ASSIGNMENT
Please retype the material beneath this task exactly, starting with its first line and finishing with the line containing "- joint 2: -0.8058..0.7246".

DATASET SECTION
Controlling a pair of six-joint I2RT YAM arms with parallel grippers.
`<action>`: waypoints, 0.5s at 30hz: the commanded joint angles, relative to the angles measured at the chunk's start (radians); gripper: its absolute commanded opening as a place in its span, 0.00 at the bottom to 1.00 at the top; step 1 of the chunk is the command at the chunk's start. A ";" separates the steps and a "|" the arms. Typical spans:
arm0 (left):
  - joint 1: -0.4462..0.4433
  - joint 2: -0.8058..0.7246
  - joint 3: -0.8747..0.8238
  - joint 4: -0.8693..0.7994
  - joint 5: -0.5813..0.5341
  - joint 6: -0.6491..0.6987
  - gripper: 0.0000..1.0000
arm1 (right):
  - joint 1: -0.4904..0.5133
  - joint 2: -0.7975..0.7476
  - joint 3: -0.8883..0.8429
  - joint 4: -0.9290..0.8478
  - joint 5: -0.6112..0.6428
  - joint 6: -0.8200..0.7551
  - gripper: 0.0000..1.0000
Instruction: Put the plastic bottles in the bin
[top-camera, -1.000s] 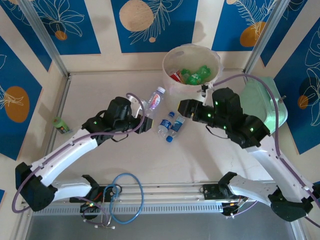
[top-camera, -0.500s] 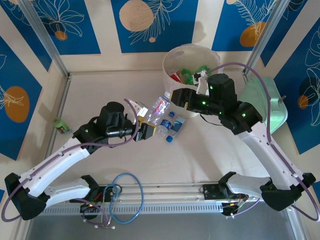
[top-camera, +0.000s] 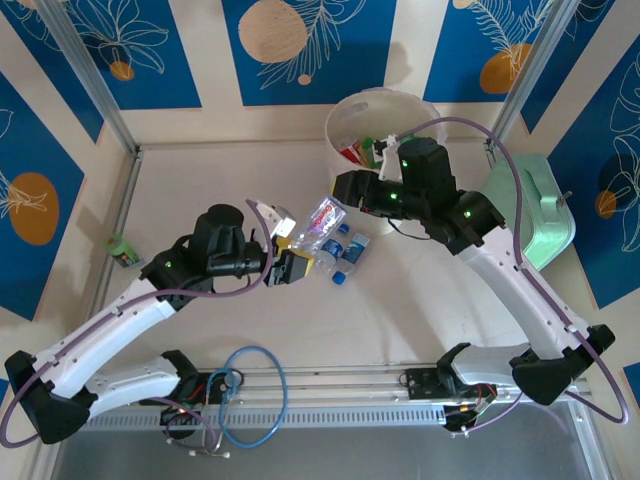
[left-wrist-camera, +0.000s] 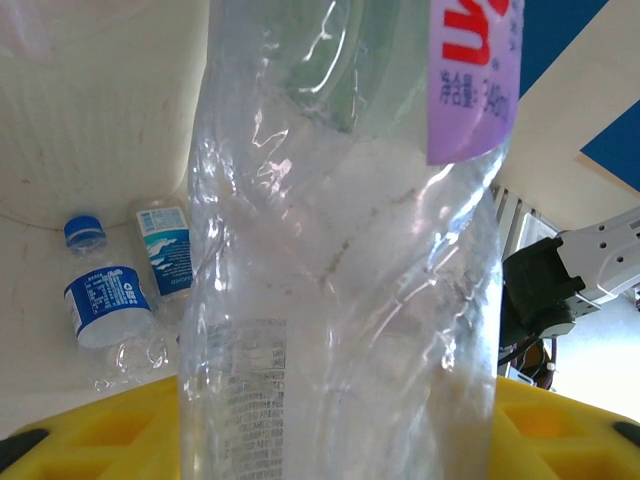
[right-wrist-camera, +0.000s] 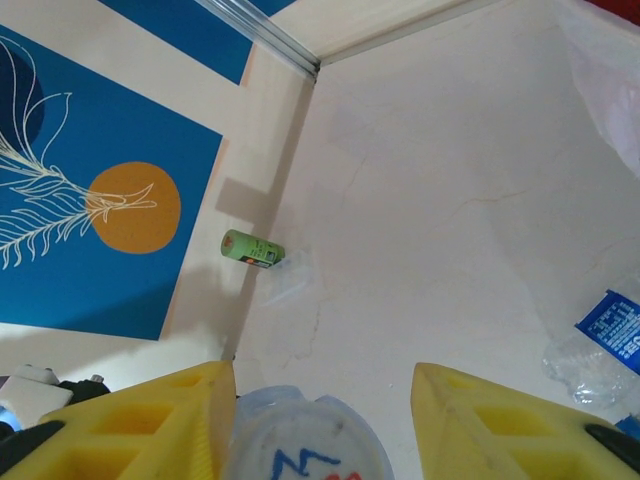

ANSWER TO THIS TASK
Controlling a pair of six-joint I2RT YAM arms with parallel grippers.
`<action>`: waypoints, 0.5s at 30hz: the commanded joint angles, relative to the angles measured at the chunk's start (radians); gripper: its absolute commanded opening as a place in its span, 0.00 at the bottom to 1.00 at the top; step 1 of the chunk is the command at the chunk's start. A ";" separates the steps and a "|" the arms. Typical spans:
arm0 (left):
  - joint 1: -0.4462..0.4433
  - joint 2: -0.8058..0.7246

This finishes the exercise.